Exercise instructions.
Up to and including the line that contains "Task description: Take", repeat the entries below exactly from the first line on. Do not carry over any pictures.

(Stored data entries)

-.-.-

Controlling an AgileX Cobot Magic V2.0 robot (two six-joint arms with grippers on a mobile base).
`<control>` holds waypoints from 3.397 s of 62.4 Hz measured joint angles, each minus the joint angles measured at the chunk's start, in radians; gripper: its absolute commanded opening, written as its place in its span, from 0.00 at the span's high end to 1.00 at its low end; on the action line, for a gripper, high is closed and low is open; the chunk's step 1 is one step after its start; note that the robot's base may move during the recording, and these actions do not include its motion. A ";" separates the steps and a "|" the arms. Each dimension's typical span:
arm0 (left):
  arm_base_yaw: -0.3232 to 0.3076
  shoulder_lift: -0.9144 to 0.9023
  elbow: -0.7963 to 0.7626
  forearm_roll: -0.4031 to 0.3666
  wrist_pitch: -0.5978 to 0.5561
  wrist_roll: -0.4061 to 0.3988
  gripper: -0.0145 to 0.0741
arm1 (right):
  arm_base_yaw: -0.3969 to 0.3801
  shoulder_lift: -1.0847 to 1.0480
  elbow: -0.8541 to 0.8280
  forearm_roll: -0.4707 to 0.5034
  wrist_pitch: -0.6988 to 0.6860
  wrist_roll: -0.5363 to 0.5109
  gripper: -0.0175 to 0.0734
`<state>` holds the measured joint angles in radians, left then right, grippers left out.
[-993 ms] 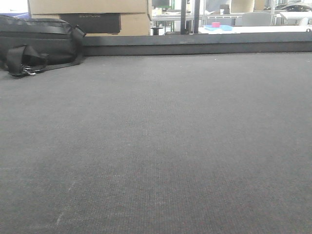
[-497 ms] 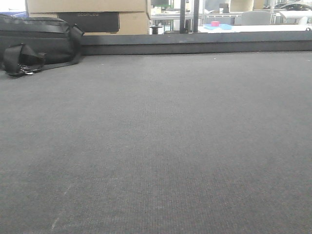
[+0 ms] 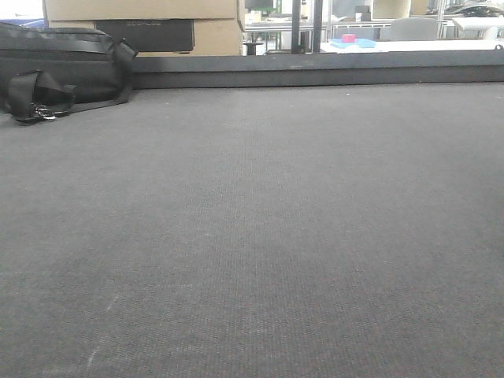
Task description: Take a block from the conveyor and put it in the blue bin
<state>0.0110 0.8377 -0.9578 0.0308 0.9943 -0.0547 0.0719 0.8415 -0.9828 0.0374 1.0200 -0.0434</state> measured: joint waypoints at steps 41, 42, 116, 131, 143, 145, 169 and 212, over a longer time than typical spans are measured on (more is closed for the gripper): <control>0.000 0.295 -0.060 -0.039 0.064 0.000 0.96 | 0.000 0.410 -0.044 0.047 0.189 0.000 0.97; 0.000 0.295 -0.060 -0.039 0.064 0.000 0.96 | 0.000 0.417 -0.044 0.047 0.189 0.000 0.96; 0.000 0.295 -0.060 -0.039 0.065 0.000 0.96 | 0.000 0.613 0.111 0.037 -0.101 0.018 0.34; 0.000 0.295 -0.060 -0.039 0.065 0.000 0.96 | 0.000 0.613 0.119 0.035 -0.107 0.003 0.34; 0.000 0.295 -0.060 -0.039 0.065 0.000 0.96 | 0.000 0.613 0.119 0.035 -0.109 0.001 0.53; 0.000 0.295 -0.060 -0.039 0.065 0.000 0.96 | 0.000 0.613 0.119 0.035 -0.109 -0.001 0.58; 0.000 0.305 -0.062 -0.039 0.094 0.000 0.96 | 0.000 0.609 0.119 0.042 -0.104 -0.001 0.99; 0.000 0.617 -0.168 0.072 0.118 0.055 0.33 | 0.000 0.377 -0.056 0.071 -0.015 -0.001 0.99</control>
<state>0.0110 1.4549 -1.1263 0.1030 1.1122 0.0000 0.0719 1.2184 -1.0392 0.1087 1.0053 -0.0446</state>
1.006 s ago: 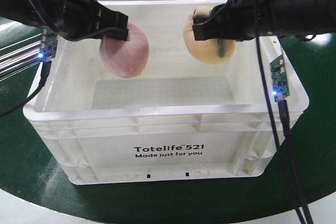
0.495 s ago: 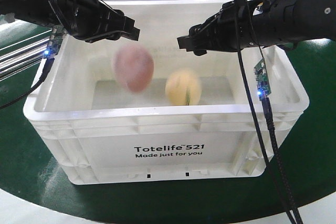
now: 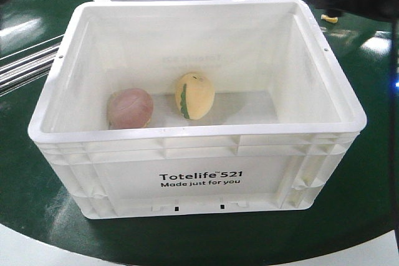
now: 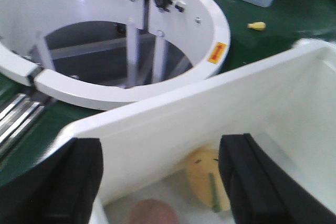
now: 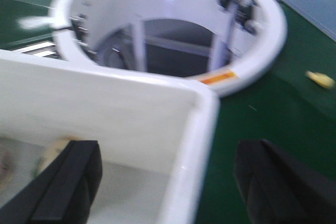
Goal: Place moving items into box and shelve
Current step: 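Move both grippers to the crate's side rims and grip them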
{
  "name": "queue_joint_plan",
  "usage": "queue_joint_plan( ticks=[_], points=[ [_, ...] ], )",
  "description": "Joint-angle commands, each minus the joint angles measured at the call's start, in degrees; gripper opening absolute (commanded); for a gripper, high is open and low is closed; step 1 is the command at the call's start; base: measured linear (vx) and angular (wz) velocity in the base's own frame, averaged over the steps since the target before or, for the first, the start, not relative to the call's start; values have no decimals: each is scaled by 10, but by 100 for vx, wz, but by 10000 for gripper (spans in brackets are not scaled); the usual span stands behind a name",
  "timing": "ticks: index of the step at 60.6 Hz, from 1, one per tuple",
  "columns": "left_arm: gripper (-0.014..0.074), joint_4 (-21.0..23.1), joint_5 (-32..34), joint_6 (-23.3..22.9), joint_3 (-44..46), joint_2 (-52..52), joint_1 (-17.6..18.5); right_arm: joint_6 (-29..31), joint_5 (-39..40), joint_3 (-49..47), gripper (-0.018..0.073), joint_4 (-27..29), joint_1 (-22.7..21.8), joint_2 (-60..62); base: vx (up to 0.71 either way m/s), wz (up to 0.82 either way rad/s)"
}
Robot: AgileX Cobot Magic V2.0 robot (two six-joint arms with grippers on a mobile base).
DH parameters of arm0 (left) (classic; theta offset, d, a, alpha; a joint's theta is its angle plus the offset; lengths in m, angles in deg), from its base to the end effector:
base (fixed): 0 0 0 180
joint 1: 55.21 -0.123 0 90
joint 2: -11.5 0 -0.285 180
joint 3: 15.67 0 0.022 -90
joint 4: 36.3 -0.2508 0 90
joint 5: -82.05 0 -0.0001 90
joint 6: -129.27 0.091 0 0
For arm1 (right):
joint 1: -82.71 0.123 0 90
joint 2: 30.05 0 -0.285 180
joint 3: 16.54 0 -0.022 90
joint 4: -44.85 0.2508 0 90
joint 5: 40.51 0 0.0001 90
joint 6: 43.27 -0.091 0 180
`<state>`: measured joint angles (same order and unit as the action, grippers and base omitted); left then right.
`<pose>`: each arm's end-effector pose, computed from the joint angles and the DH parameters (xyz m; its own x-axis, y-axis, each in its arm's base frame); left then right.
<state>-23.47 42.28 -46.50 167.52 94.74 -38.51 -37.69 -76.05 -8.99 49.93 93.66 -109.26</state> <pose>0.2724 -0.0953 0.4271 -0.5037 0.0485 -0.8625 0.3551 0.9218 -0.1555 0.2668 0.0564 0.3906 -0.5171 -0.1256 -0.8467 -0.2456 0.9694 0.0061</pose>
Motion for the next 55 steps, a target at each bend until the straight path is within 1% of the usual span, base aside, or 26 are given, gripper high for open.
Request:
queue_joint_plan(
  ticks=[1, 3, 6, 12, 17, 21, 26, 39, 43, 47, 55],
  points=[
    [559, -61, 6, -62, 13, -34, -8, 42, -21, -1, 570, 15, -40, 14, 0, 0],
    [554, -72, 5, -82, 1, -38, -9, 59, -20, 14, 570, 39, -48, 14, 0, 0],
    [546, -78, 8, -96, -24, -43, -10, 81, -9, 45, 570, 76, -52, 14, 0, 0],
    [531, -78, 14, -111, -87, -49, -10, 90, 7, 96, 570, 123, -52, 14, 0, 0],
    [521, -78, 25, -130, -142, -49, -10, 98, 23, 120, 570, 144, -52, 13, 0, 0],
    [518, -73, 25, -150, -163, -49, -10, 106, 29, 125, 568, 155, -52, 13, 0, 0],
    [517, -63, -1, -163, -167, -48, -10, 107, 37, 125, 568, 156, -52, 8, 0, 0],
    [517, -46, -37, -164, -167, -45, -10, 113, 36, 125, 561, 165, -51, -43, 0, 0],
    [517, -46, -36, -164, -167, -45, -10, 134, 42, 124, 554, 187, -51, -59, 0, 0],
    [517, -41, -37, -164, -167, -45, -10, 161, 42, 123, 543, 222, -51, -73, 0, 0],
    [507, -15, -41, -161, -167, -31, -9, 211, 31, 123, 510, 286, -51, -80, 0, 0]
  ],
)
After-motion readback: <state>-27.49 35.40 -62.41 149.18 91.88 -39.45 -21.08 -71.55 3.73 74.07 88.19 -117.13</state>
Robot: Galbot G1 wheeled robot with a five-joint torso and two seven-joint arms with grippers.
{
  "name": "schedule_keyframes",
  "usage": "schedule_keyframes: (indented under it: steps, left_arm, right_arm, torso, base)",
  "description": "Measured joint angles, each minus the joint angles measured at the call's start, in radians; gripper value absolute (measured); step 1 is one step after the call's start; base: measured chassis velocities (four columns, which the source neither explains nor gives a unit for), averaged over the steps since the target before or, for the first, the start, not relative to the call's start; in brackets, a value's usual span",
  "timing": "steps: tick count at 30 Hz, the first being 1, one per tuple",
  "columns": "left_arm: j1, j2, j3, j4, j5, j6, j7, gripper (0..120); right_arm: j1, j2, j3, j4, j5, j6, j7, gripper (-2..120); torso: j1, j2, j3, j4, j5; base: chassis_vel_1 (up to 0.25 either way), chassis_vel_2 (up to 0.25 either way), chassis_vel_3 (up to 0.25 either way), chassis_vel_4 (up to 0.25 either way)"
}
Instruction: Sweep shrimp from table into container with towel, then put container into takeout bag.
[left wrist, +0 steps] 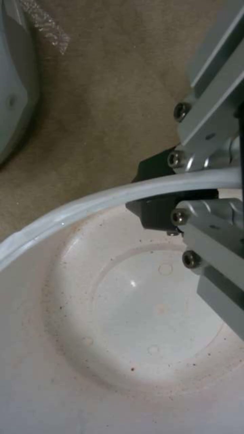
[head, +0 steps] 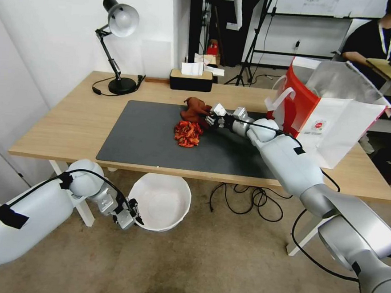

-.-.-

Output of the task.
Controlling an AgileX Cobot Magic V2.0 robot (two six-joint arms with grippers on a mobile base).
`<control>` holds waypoints from 3.397 s of 62.4 Hz measured joint angles, each minus the joint angles measured at the chunk's start, in radians; gripper: its absolute commanded opening, written as its place in its span, from 0.00 at the span's high end to 1.00 at its low end; on the action line, for a gripper, high is closed and low is open; the chunk's step 1 is one step after its start; note that the robot's base may move during the recording, and these actions do not include its motion. A ";" separates the steps and a "|" the arms. Each dimension's typical span:
arm0 (left):
  arm_base_yaw: -0.3232 to 0.3076
  shoulder_lift: -0.9144 to 0.9023
  elbow: -0.7963 to 0.7626
  forearm_roll: -0.4031 to 0.3666
  wrist_pitch: -0.5978 to 0.5561
  wrist_roll: -0.4061 to 0.3988
  gripper: -0.0145 to 0.0741
arm1 (right):
  arm_base_yaw: -0.3969 to 0.3801
  shoulder_lift: -1.0847 to 1.0480
  elbow: -0.8541 to 0.8280
  forearm_roll: -0.4707 to 0.5034
  wrist_pitch: -0.6988 to 0.6860
  wrist_roll: -0.5363 to 0.5109
  gripper: -0.0175 to 0.0734
`<state>` holds the measured joint angles in radians, left then right, grippers left out.
[-993 ms] 
[-497 ms] 
[+0 ms] 
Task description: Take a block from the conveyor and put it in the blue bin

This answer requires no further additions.